## PROBLEM DESCRIPTION:
The answer must consist of every line from the entries below that contains the word "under".

(Extracted records)
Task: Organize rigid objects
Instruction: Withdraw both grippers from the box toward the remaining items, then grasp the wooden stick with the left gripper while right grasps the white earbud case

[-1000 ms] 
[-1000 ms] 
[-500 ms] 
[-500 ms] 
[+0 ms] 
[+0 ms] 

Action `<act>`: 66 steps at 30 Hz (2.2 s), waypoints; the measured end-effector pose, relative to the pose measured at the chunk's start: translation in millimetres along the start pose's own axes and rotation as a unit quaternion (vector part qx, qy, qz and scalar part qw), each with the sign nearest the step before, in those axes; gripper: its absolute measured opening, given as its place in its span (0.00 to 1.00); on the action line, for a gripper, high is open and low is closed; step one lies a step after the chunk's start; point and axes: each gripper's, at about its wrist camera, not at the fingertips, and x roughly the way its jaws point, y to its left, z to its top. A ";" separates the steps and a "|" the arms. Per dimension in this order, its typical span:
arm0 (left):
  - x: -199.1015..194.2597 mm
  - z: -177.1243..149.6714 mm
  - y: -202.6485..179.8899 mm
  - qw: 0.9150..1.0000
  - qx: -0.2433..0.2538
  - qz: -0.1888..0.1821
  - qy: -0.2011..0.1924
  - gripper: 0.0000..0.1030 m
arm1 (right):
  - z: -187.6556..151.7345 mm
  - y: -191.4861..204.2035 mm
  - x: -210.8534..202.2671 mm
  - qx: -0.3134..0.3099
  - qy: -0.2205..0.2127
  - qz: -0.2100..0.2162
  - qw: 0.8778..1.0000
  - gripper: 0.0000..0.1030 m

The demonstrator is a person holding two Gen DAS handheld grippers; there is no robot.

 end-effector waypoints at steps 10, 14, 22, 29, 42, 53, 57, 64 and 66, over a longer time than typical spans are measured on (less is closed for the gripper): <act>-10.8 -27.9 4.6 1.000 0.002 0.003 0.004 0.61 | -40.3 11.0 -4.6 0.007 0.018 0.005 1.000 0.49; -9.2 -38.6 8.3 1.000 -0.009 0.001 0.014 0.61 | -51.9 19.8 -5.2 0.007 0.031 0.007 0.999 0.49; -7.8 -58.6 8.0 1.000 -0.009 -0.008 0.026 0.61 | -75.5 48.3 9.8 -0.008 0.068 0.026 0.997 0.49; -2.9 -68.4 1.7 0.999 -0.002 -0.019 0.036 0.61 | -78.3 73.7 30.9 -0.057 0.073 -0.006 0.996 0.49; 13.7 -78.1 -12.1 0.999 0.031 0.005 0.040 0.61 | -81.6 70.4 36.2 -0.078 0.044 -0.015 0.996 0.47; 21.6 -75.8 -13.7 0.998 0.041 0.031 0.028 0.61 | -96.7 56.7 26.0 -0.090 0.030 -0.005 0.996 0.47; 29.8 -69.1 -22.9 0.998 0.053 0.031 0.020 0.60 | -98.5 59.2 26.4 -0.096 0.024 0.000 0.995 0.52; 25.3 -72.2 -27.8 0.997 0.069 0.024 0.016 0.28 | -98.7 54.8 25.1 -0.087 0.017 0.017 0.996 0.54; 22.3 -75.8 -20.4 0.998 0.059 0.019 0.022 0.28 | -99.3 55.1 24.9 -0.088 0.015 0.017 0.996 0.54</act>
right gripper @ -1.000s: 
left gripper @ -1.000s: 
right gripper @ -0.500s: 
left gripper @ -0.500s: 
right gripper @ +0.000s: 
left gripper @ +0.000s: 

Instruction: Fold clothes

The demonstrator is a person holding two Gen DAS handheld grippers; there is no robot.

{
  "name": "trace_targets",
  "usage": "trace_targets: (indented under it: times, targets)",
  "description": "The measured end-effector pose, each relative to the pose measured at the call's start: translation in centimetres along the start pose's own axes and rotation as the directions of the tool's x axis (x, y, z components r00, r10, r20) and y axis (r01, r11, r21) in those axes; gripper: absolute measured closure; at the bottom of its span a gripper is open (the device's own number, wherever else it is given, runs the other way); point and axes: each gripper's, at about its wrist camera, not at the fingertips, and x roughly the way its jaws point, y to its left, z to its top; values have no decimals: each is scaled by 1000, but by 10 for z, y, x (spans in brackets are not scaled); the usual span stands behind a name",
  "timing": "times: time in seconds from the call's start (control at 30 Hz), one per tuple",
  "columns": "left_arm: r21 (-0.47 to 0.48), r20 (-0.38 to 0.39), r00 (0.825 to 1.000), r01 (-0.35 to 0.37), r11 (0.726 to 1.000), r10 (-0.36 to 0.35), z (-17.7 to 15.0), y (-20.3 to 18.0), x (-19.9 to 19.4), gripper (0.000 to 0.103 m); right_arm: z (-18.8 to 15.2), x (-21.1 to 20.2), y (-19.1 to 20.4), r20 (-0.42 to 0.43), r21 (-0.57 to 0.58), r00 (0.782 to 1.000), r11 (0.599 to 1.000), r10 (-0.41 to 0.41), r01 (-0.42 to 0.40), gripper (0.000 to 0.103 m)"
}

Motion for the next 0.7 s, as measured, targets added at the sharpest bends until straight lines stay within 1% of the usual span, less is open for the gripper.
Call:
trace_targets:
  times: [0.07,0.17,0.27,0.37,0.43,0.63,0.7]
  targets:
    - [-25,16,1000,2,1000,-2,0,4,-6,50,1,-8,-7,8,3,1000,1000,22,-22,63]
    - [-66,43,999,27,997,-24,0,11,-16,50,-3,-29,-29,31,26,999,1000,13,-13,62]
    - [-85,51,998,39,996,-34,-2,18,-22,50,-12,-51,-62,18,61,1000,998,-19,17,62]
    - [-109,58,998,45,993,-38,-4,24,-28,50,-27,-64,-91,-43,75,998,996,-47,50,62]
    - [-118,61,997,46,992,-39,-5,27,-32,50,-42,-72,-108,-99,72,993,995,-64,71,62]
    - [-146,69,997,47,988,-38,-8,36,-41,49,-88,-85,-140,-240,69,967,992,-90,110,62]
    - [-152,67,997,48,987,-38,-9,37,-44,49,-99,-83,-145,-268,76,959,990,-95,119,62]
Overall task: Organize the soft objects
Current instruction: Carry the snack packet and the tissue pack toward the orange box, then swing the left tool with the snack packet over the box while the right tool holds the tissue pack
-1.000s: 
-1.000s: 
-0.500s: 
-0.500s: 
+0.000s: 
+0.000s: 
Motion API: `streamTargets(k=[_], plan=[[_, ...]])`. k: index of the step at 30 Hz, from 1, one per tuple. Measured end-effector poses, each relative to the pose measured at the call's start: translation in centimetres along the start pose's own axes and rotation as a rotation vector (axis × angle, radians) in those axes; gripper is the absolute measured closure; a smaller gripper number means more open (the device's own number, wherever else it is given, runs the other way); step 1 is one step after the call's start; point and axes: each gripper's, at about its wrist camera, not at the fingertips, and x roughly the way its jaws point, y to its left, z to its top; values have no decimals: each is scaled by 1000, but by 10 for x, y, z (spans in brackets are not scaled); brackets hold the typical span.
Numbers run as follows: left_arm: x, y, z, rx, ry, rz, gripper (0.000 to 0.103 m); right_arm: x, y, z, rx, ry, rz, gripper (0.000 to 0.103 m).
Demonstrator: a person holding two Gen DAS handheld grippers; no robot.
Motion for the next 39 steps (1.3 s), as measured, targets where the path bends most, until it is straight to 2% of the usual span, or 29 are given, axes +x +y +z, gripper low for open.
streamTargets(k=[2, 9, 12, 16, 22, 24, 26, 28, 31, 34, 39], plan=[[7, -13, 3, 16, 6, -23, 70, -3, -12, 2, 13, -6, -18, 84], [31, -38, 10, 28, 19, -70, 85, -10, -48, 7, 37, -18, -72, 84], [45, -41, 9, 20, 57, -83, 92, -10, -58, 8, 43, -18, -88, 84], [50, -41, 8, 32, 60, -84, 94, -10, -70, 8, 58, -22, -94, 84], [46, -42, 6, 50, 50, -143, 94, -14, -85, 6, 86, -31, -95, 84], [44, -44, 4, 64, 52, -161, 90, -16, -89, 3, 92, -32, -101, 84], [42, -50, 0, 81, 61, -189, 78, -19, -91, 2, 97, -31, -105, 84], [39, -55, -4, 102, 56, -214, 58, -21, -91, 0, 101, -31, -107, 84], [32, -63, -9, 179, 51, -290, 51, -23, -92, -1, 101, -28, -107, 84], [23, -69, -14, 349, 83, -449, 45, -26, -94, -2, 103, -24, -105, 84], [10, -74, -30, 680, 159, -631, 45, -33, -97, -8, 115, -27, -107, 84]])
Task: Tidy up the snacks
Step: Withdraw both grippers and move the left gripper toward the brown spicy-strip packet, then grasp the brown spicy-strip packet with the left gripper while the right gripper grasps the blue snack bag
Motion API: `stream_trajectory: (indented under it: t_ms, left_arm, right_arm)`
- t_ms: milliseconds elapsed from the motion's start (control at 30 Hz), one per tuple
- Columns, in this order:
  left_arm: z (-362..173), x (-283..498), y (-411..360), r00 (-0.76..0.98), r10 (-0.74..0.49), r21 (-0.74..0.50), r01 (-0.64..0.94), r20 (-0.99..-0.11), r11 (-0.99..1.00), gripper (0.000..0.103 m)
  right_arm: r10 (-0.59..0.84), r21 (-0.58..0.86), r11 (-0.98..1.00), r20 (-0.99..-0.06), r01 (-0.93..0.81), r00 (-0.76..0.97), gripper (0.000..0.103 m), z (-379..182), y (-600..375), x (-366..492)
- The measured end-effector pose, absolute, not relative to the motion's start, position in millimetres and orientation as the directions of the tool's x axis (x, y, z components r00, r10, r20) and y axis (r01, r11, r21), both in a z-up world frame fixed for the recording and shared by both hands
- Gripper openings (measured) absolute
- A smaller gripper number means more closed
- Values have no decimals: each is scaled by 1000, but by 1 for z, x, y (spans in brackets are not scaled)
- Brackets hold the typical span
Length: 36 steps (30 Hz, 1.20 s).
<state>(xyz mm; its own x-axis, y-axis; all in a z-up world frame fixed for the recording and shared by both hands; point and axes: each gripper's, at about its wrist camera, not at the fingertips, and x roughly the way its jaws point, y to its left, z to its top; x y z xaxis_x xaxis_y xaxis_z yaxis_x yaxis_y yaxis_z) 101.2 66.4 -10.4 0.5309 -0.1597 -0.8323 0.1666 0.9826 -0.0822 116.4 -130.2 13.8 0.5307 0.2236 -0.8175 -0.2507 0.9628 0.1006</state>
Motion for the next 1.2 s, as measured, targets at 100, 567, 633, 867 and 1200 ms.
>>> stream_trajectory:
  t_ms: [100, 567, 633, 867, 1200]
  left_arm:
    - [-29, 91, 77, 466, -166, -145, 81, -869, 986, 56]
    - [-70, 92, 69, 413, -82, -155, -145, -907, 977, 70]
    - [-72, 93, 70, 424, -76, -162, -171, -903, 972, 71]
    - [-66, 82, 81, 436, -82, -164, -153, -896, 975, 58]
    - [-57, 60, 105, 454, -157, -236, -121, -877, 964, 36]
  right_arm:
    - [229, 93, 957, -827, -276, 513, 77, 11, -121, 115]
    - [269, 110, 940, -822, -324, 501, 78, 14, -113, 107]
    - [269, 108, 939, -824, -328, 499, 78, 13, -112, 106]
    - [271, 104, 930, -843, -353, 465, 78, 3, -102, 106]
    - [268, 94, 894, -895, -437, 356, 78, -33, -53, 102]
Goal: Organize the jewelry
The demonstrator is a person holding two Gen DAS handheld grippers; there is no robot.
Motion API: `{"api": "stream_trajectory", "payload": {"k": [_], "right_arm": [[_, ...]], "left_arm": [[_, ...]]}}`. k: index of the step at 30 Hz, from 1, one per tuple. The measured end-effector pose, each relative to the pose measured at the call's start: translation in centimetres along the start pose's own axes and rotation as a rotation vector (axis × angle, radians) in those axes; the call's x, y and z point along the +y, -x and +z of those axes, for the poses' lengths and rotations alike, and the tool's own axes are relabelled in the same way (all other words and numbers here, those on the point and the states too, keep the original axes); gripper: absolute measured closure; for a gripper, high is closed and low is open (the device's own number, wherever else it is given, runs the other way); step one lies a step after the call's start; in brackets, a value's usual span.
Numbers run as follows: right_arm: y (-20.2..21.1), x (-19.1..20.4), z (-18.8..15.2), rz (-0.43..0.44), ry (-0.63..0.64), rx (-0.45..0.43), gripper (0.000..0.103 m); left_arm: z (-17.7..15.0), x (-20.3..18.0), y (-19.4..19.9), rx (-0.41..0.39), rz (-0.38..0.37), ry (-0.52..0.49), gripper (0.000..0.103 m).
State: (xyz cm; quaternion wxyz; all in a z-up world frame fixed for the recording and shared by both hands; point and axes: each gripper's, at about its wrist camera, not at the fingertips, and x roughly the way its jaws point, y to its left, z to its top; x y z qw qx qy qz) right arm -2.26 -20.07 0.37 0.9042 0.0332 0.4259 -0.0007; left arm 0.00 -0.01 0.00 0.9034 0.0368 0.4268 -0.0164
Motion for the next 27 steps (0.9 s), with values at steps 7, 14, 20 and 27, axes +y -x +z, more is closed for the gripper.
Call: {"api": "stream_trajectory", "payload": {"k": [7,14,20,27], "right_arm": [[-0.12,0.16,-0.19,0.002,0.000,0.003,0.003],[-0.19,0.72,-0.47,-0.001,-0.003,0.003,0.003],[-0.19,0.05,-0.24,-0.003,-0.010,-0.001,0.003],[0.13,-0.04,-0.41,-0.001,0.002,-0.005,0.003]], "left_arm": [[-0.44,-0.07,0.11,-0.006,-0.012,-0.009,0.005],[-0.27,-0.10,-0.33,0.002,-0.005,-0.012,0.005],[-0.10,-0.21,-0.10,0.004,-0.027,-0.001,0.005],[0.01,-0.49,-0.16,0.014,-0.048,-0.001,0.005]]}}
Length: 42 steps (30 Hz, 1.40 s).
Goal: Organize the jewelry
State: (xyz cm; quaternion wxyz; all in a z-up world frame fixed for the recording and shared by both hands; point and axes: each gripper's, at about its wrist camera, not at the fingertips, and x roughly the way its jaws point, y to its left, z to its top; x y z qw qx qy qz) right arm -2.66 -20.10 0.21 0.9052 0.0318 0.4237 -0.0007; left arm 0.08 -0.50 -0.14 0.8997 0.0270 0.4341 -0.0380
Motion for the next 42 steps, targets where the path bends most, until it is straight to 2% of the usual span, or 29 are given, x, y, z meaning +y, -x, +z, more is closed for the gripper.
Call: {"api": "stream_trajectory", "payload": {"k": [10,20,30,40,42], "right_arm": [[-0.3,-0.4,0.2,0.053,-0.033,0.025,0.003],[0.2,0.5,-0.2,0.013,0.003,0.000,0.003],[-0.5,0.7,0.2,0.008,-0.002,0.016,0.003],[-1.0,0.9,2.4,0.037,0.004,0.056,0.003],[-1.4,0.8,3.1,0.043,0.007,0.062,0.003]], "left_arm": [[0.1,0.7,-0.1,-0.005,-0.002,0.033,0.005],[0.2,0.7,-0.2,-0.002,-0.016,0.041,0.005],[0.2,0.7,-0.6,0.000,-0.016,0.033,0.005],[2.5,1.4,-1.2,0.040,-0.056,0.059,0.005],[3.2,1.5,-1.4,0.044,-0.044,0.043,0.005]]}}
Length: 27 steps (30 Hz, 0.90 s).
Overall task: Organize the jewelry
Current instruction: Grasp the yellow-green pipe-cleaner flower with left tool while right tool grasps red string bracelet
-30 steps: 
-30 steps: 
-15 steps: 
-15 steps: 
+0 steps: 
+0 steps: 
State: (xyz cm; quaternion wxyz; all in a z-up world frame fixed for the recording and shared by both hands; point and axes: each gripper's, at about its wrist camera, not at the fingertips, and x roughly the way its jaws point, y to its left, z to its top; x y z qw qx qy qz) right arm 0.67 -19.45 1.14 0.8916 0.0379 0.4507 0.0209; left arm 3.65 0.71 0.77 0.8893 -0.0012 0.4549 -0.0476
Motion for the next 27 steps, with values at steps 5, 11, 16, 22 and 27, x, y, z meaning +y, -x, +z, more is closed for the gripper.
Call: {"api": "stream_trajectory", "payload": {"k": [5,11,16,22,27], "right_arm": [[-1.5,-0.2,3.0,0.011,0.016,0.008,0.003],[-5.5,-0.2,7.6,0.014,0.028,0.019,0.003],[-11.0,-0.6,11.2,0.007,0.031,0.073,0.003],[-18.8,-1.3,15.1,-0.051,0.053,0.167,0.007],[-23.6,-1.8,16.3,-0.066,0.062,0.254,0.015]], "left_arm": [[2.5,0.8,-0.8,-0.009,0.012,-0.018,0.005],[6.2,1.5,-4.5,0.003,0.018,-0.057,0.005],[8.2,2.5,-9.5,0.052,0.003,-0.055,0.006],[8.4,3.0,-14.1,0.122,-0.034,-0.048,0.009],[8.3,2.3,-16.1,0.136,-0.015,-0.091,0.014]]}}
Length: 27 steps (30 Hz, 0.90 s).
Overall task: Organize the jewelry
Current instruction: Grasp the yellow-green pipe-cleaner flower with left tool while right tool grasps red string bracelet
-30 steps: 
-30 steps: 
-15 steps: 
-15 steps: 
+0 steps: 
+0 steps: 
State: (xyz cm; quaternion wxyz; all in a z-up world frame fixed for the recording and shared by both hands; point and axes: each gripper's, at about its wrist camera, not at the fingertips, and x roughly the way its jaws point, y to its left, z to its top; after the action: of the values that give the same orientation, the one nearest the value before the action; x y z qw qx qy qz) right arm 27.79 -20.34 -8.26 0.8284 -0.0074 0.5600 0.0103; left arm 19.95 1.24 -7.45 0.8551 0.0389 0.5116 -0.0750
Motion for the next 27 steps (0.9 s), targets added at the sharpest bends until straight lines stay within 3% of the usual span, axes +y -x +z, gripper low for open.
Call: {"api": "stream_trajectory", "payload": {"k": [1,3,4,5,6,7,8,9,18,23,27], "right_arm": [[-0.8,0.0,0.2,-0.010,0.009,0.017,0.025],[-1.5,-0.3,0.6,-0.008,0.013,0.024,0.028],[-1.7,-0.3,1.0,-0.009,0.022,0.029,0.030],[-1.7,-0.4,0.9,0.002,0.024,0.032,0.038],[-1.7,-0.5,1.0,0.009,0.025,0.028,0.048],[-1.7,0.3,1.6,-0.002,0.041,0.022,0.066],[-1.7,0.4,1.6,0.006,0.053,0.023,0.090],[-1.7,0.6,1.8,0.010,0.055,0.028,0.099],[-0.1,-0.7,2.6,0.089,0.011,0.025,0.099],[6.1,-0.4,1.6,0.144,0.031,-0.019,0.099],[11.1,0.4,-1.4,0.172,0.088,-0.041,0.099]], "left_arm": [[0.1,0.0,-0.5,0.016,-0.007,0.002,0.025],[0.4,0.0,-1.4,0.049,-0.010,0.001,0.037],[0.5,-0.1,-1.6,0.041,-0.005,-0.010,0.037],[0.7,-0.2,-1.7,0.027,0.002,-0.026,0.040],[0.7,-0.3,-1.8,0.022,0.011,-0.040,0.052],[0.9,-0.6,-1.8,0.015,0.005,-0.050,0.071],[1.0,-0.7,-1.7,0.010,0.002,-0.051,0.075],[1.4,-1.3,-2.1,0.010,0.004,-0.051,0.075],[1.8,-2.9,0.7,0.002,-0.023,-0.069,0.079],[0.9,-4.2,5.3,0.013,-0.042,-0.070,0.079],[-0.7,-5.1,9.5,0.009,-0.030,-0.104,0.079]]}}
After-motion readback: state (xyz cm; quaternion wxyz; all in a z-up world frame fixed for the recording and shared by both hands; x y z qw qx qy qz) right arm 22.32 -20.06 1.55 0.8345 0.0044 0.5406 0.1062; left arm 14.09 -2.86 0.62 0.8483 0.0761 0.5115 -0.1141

## SOLUTION TO THIS EXERCISE:
  "usage": "trace_targets: (indented under it: times, targets)",
Motion API: `stream_trajectory: (indented under it: t_ms, left_arm, right_arm)`

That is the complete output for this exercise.